How to sell Australian property to the savvy Chinese investor: Juwai's Andrew Taylor

How to sell Australian property to the savvy Chinese investor: Juwai's Andrew Taylor
How to sell Australian property to the savvy Chinese investor: Juwai's Andrew Taylor

More Chinese left for an international holiday during China's Golden Week holiday in October than ever before in history, according to official data. Many of them came to Australia, hunting for property.

Our Hong Kong call center worked around the clock taking queries from Chinese real estate buyers in locations around the world, including the Gold Coast.

Buyers viewed 66% more property on our international property portal as Golden Week approached. Then, once Golden Week started, traveling Chinese buyers switched to their phones and iPads – giving mobile traffic a 99% boost.

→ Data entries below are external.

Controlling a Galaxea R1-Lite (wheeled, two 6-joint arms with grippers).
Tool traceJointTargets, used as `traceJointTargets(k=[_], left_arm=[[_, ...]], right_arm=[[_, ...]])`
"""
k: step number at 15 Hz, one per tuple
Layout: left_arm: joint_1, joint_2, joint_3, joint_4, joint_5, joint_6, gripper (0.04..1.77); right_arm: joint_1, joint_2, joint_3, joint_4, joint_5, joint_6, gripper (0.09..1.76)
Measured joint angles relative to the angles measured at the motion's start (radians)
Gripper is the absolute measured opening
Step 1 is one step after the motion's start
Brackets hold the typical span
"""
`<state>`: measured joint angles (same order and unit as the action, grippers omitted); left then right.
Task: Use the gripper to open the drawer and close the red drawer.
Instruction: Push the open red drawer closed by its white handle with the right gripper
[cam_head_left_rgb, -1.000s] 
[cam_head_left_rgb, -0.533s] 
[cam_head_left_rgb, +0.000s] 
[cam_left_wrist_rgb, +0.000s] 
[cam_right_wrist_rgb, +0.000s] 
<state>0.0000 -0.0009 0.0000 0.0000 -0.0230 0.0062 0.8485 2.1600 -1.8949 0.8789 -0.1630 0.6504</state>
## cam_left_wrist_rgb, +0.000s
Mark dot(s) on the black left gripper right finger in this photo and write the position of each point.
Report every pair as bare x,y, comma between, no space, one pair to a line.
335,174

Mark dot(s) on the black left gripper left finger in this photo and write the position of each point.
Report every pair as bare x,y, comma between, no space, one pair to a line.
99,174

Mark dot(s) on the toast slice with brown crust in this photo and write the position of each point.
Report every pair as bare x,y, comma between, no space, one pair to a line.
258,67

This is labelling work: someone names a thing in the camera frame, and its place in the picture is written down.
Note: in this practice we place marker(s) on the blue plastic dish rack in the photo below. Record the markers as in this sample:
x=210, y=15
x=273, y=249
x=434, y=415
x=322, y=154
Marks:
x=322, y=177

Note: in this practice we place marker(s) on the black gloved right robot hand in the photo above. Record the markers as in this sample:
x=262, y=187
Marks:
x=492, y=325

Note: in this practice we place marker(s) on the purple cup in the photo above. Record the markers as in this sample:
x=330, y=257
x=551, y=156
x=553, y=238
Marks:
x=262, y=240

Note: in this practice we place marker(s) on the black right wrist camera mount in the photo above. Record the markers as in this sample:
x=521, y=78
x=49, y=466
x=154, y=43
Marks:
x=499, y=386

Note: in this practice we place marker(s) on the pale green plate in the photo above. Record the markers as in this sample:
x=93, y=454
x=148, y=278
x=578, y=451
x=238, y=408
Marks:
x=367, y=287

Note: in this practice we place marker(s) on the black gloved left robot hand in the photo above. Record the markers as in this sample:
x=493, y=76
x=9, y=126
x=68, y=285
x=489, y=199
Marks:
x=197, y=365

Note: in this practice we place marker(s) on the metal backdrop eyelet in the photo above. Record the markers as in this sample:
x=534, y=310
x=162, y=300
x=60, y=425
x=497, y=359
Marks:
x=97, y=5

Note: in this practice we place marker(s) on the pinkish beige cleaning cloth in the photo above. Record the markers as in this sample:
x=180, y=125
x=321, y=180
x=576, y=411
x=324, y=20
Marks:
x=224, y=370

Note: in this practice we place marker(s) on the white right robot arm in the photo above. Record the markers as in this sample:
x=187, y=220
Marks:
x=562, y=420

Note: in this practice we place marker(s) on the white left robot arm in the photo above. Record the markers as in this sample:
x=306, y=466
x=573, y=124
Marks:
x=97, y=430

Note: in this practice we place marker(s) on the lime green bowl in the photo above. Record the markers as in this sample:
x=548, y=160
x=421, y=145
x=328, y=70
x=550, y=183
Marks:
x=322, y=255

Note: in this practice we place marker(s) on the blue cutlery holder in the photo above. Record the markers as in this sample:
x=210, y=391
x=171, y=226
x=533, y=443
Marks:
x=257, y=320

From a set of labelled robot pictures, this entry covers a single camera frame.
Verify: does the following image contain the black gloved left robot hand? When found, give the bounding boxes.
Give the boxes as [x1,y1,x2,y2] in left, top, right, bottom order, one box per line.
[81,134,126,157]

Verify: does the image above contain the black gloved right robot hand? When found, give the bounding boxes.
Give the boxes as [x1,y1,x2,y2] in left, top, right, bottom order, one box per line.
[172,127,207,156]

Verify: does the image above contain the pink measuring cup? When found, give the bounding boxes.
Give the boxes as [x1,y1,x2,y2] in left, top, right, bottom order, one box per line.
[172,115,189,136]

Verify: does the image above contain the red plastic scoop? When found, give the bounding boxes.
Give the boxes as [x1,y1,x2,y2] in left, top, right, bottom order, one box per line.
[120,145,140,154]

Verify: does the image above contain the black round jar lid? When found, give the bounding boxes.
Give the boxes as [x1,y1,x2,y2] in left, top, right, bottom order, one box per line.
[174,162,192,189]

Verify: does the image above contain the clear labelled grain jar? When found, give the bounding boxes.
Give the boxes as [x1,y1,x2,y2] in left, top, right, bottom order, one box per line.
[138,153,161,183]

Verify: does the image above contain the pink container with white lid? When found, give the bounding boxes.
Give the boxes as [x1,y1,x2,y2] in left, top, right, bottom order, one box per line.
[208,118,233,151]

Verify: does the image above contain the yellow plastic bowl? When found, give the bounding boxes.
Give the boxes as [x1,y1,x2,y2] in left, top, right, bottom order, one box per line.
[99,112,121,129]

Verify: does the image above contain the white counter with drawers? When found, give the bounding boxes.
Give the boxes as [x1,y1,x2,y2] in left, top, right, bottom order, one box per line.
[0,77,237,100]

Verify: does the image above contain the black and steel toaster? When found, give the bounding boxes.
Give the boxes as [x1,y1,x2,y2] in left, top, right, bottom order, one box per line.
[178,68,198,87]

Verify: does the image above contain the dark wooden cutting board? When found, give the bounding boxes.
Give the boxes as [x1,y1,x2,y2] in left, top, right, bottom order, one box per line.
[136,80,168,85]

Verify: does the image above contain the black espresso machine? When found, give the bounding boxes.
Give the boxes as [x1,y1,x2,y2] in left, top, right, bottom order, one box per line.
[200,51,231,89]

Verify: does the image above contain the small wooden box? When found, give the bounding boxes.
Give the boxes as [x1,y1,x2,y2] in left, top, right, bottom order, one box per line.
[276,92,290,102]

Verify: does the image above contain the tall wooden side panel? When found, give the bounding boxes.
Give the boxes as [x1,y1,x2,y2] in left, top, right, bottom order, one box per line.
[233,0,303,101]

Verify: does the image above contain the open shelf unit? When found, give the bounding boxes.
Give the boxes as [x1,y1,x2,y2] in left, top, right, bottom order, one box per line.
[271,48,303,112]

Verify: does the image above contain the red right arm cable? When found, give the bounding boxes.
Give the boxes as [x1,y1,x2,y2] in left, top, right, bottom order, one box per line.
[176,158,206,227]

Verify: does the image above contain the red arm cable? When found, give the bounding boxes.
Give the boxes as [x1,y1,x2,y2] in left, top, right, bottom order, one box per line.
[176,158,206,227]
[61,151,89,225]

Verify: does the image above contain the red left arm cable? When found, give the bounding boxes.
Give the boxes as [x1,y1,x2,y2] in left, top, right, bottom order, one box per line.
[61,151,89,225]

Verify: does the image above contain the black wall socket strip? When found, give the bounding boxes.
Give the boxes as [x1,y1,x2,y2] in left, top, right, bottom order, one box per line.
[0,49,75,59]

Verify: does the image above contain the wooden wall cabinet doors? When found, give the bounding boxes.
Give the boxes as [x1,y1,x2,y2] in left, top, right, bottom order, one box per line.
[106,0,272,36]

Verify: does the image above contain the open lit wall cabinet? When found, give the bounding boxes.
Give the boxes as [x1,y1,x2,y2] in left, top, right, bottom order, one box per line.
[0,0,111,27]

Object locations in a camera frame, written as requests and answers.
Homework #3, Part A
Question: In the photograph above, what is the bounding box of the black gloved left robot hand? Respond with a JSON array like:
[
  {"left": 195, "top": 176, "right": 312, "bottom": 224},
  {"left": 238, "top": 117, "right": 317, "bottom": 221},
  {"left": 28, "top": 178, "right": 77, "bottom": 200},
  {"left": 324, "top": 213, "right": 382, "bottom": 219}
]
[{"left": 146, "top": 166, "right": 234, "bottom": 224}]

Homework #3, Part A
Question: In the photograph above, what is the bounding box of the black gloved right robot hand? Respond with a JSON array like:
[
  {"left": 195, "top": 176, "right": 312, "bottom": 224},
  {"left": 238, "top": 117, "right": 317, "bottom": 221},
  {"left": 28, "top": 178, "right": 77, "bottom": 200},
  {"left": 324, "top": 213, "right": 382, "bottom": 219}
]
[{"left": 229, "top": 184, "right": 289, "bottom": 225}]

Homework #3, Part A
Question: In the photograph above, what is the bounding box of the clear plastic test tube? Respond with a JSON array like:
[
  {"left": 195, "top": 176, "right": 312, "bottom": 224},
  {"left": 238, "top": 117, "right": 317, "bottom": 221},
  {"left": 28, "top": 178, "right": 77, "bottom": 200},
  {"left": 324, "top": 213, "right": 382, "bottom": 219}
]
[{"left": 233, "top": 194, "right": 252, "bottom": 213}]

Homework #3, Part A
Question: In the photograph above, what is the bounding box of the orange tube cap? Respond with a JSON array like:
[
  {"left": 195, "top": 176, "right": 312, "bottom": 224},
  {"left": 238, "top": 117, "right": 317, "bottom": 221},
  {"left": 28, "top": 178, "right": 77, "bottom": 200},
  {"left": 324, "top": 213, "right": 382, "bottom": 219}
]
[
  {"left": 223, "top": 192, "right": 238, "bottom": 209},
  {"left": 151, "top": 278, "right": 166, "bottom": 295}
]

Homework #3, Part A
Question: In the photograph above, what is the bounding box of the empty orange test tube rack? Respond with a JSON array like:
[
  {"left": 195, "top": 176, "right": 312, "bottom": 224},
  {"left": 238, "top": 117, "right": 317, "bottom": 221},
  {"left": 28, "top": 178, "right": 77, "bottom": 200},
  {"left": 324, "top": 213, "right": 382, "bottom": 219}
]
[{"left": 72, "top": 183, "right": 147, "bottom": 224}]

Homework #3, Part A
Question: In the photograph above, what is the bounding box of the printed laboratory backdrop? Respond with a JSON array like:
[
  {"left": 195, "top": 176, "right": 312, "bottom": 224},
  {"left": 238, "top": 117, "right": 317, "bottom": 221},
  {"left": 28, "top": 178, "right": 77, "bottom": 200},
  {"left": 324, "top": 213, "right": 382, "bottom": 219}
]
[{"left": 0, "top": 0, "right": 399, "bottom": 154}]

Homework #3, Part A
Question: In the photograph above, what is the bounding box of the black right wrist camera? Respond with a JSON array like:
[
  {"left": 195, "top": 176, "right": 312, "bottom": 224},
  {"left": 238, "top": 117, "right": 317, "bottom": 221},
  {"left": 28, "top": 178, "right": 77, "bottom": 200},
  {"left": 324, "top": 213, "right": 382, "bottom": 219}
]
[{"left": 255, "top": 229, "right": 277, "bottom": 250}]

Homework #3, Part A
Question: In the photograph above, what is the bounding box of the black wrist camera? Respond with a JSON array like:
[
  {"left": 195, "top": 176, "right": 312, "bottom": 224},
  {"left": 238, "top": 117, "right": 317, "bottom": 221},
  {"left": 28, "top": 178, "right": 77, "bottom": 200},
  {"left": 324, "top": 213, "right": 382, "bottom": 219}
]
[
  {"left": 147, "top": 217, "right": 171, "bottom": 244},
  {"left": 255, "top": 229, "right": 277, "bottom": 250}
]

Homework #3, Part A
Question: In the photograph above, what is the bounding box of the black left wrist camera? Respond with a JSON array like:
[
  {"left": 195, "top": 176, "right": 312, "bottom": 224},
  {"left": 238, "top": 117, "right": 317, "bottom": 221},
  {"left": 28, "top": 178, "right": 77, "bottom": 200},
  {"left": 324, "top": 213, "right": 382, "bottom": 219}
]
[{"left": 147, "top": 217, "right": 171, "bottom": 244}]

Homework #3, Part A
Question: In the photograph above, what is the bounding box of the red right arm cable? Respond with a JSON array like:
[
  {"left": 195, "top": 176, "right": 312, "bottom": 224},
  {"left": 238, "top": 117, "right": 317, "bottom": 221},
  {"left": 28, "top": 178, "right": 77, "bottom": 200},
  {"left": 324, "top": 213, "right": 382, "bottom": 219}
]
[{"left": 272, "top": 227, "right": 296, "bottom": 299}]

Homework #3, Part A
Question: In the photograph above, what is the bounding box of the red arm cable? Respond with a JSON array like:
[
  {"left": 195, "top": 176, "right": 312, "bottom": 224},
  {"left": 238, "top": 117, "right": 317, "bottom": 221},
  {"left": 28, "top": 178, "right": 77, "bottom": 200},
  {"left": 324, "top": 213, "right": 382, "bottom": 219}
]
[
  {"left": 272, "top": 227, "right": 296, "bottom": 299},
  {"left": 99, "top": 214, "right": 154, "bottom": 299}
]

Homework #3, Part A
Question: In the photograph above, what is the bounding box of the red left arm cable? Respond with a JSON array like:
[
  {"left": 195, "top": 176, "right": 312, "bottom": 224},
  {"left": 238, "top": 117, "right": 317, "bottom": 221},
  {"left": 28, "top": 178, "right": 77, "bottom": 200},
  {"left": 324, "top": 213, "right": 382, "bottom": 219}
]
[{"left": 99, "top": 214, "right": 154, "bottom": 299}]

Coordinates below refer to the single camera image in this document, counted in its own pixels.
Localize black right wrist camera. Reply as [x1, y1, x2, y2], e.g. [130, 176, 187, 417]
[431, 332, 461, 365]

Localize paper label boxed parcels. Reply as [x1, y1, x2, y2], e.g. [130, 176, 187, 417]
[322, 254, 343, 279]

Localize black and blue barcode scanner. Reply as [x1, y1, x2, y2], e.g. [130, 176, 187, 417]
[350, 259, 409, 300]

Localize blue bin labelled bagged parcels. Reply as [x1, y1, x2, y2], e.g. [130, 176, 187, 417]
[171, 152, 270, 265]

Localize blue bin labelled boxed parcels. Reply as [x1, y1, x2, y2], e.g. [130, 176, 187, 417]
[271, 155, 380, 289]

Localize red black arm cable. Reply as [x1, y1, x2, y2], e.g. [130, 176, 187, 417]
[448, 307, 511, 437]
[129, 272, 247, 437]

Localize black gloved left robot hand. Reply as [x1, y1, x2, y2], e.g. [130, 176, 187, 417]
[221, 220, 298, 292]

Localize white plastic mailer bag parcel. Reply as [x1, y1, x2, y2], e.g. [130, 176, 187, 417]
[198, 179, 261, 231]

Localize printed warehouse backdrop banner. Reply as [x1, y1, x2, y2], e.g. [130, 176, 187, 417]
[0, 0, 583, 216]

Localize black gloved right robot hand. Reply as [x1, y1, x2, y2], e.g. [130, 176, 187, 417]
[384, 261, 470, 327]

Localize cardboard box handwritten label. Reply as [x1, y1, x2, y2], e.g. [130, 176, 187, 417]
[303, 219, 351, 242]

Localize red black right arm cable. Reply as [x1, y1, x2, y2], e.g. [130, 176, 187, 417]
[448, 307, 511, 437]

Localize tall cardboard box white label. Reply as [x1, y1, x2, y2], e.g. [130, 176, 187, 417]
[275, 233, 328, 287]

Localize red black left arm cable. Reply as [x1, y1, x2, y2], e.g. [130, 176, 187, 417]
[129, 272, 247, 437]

Chinese buyers have spent millions on luxury residences in new towers like the Broadbeach Oracle and the Soul and Hilton buildings in Surfers Paradise, according to recent reports.

As I write this, there is a three-bedroom, four-bath residence on the 22nd floor of The Oracle for sale at $1.8 million. Perhaps it will sell to a Chinese buyer, too.

If so, it might well go during the next peak travel periods of Christmas and Chinese New Year (in February 2013). It is no surprise that Chinese New Year is the busiest travel time of the year, but Christmas?

Yes, Christmas. Santa isn’t just for Westerners any more. Christmas has become a key travel period for high-net-worth Chinese in part because it is the ultimate symbol of the allure of Western culture.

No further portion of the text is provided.